- **Task instructions**
Output exactly the lines below, starting with the line that has "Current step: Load" and going on through the line that has "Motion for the", both included, and no other lines.

*** Data segment Section Begins ***

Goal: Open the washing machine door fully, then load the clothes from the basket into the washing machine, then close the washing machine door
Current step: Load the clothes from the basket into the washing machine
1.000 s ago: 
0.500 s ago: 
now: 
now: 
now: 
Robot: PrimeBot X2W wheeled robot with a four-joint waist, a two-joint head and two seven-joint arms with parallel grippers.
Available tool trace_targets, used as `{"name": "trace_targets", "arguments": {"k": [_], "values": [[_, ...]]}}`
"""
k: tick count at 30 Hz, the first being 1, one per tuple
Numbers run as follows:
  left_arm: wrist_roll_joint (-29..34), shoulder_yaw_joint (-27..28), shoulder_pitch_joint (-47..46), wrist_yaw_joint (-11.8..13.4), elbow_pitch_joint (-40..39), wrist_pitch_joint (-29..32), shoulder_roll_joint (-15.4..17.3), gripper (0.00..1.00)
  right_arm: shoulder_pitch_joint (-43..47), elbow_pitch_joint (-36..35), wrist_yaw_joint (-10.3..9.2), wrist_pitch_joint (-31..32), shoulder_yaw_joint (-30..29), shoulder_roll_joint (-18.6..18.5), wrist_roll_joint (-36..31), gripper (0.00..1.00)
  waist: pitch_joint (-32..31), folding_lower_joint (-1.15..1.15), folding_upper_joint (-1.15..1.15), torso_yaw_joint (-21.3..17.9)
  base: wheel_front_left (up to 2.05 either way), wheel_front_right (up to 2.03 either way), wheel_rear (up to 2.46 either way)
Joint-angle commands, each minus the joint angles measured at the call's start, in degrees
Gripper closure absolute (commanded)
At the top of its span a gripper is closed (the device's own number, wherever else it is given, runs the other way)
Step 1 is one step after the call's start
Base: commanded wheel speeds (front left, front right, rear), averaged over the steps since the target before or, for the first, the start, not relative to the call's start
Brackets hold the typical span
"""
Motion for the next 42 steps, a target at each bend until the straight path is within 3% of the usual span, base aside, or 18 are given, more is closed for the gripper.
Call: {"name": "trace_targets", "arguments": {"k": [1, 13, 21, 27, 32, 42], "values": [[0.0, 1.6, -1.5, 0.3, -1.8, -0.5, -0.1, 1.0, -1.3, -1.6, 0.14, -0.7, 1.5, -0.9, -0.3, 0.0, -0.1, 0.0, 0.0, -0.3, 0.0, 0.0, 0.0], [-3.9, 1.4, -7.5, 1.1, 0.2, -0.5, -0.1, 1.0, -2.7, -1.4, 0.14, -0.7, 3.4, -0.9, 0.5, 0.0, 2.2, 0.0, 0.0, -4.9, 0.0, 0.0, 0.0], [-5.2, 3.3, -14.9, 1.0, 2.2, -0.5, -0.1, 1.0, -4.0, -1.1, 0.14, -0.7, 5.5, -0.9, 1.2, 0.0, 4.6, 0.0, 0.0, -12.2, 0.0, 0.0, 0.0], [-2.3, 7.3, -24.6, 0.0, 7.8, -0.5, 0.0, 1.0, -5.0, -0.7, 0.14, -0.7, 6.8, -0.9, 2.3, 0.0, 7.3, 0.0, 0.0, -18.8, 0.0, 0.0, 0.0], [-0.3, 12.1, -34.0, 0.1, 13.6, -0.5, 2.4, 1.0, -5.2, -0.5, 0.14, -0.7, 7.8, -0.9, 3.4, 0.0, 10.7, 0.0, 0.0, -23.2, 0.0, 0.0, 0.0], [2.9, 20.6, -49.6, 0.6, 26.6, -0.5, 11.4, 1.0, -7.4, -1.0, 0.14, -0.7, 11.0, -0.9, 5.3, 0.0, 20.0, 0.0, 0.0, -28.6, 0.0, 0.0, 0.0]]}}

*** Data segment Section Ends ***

- **Answer section**
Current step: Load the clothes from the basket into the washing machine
1.000 s ago: 
0.500 s ago: 
now: 
now: 
now: 
Robot: PrimeBot X2W wheeled robot with a four-joint waist, a two-joint head and two seven-joint arms with parallel grippers.
Available tool trace_targets, used as `{"name": "trace_targets", "arguments": {"k": [_], "values": [[_, ...]]}}`
"""
k: tick count at 30 Hz, the first being 1, one per tuple
Numbers run as follows:
  left_arm: wrist_roll_joint (-29..34), shoulder_yaw_joint (-27..28), shoulder_pitch_joint (-47..46), wrist_yaw_joint (-11.8..13.4), elbow_pitch_joint (-40..39), wrist_pitch_joint (-29..32), shoulder_roll_joint (-15.4..17.3), gripper (0.00..1.00)
  right_arm: shoulder_pitch_joint (-43..47), elbow_pitch_joint (-36..35), wrist_yaw_joint (-10.3..9.2), wrist_pitch_joint (-31..32), shoulder_yaw_joint (-30..29), shoulder_roll_joint (-18.6..18.5), wrist_roll_joint (-36..31), gripper (0.00..1.00)
  waist: pitch_joint (-32..31), folding_lower_joint (-1.15..1.15), folding_upper_joint (-1.15..1.15), torso_yaw_joint (-21.3..17.9)
  base: wheel_front_left (up to 2.05 either way), wheel_front_right (up to 2.03 either way), wheel_rear (up to 2.46 either way)
Joint-angle commands, each minus the joint angles measured at the call's start, in degrees
Gripper closure absolute (commanded)
At the top of its span a gripper is closed (the device's own number, wherever else it is given, runs the other way)
Step 1 is one step after the call's start
Base: commanded wheel speeds (front left, front right, rear), averaged over the steps since the target before or, for the first, the start, not relative to the call's start
Brackets hold the typical span
"""
Motion for the next 42 steps, a target at each bend until the straight path is within 3% of the usual span, base aside, or 18 are given, more is closed for the gripper.

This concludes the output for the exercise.